Il nostro intelletto giudica necessario prevenire i pericoli e danni che ci minacciano
Se un bambino vi dicesse che uno scorpione, o un qualsiasi altro insetto pericoloso, è penetrato nei vostri vestiti, li togliereste immediatamente e iniziereste a frugare attentamente tra essi per trovarlo o per assicurarvi che nessun pericolo vi minaccia. Se di notte avete deciso di mettervi in viaggio e qualcuno vi dice che un gruppo di banditi vi ha teso un agguato, senza dubbio non partireste se non prima di aver determinato un sentiero sicuro. Questi due esempi ci fanno comprendere che l’intelletto umano giudica necessario prevenire i pericoli. È pur possibile che alcuni danni siano esigui e vengano considerati trascurabili da alcune persone. Tuttavia, non si può trascurare i danni che minacciano la vita dell’uomo, che mettono in pericolo la sua esistenza.
Il danno piú pericoloso
Nella storia sono esistiti uomini noti per la loro sincerità e la loro rettitudine. Essi dicevano d’essere stati inviati da Dio ed esortavano la gente a credere in Dio e a compiere rette azioni. Per effetto dei loro sforzi e del loro costante lavoro, in tutto il mondo esistono persone che credono in loro; basti considerare che la nascita di Cristo segna l’inizio dell’era cristiana, mentre quella di
Muhammad è l’inizio dell’era islamica.
Le parole di questi profeti (che invitavano gli uomini a seguire la religione e a rispettare particolari precetti, che li mettevano in guardia dal giudizio di un sapiente ed equo giudice, che si preoccupavano dei grandi pericoli del Giorno del Giudizio, della durezza del castigo divino), nel farci sospettare dell’esistenza di un pericolo che ci minaccia, non hanno perlomeno pari peso di quelle di bambino? È forse possibile ignorare le parole e le rette azioni dei veri religiosi, che, per la loro fede, sono pronti a fare ogni sacrificio e ad andare persino incontro alla morte?

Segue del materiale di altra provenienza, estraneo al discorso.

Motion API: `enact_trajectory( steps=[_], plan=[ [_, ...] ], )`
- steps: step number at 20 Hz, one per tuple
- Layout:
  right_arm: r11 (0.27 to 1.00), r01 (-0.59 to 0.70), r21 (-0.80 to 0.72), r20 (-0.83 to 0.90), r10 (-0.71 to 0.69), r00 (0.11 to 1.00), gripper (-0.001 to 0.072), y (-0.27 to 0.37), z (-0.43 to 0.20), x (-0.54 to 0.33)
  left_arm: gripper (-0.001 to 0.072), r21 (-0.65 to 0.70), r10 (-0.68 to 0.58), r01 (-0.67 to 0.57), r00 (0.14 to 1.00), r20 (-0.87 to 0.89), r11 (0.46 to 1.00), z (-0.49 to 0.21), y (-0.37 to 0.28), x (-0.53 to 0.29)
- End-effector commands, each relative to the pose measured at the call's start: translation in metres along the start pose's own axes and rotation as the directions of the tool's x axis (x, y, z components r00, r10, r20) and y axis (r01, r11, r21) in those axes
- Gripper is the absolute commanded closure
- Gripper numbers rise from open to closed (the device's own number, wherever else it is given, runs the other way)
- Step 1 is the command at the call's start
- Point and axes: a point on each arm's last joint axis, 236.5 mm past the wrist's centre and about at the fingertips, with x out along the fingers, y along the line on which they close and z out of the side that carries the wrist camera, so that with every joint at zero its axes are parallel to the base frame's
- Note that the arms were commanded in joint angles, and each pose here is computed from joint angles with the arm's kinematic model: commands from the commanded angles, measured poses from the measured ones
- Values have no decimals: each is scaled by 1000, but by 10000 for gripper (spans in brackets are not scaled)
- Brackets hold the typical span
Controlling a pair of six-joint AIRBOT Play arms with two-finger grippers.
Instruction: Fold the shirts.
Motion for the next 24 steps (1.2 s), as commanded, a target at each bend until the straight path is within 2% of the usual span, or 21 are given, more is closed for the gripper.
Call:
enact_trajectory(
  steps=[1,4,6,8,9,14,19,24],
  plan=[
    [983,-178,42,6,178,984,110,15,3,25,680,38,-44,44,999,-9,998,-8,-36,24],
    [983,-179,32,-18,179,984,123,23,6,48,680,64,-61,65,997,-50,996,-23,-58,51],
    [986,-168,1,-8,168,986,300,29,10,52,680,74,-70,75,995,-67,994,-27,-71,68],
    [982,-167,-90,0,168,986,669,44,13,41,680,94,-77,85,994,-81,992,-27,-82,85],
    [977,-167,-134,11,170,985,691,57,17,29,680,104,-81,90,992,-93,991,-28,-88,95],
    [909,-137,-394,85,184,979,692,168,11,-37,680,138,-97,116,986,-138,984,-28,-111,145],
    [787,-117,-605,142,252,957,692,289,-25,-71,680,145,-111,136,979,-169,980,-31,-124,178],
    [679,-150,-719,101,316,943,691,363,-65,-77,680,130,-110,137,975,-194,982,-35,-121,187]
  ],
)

È chiaro che le parole dei casti profeti, anche nel caso in cui non convincano completamente, fanno perlomeno sorgere nella mente domande quali: “È possibile che dicano il vero. Se le loro parole dovessero corrispondere alla verità che cosa ne sarà di noi? Cosa risponderemo a Dio?”. È a questo punto che l’intelletto dell’uomo giudica necessario prevenire questo (perlomeno possibile) danno, inducendolo a riflettere e ricercare riguardo alla religione.
I profeti, oltre ad ammonire gli uomini, li invitavano ad avere una vita sana e umana e dicevano loro: “Dopo la morte una lieta e beata vita attende coloro che avranno eseguito i propri doveri. In essa vivranno in un altro mondo, nel quale avranno pace interiore, non s’ammaleranno mai, non saranno mai tristi, smarriti, agitati e non avranno mai paura”. La nostra ragione ci permette forse di ignorare tutte queste importanti notizie? Non dobbiamo forse valutare bene gli ammonimenti dei profeti e riflettere su quanto dice la religione?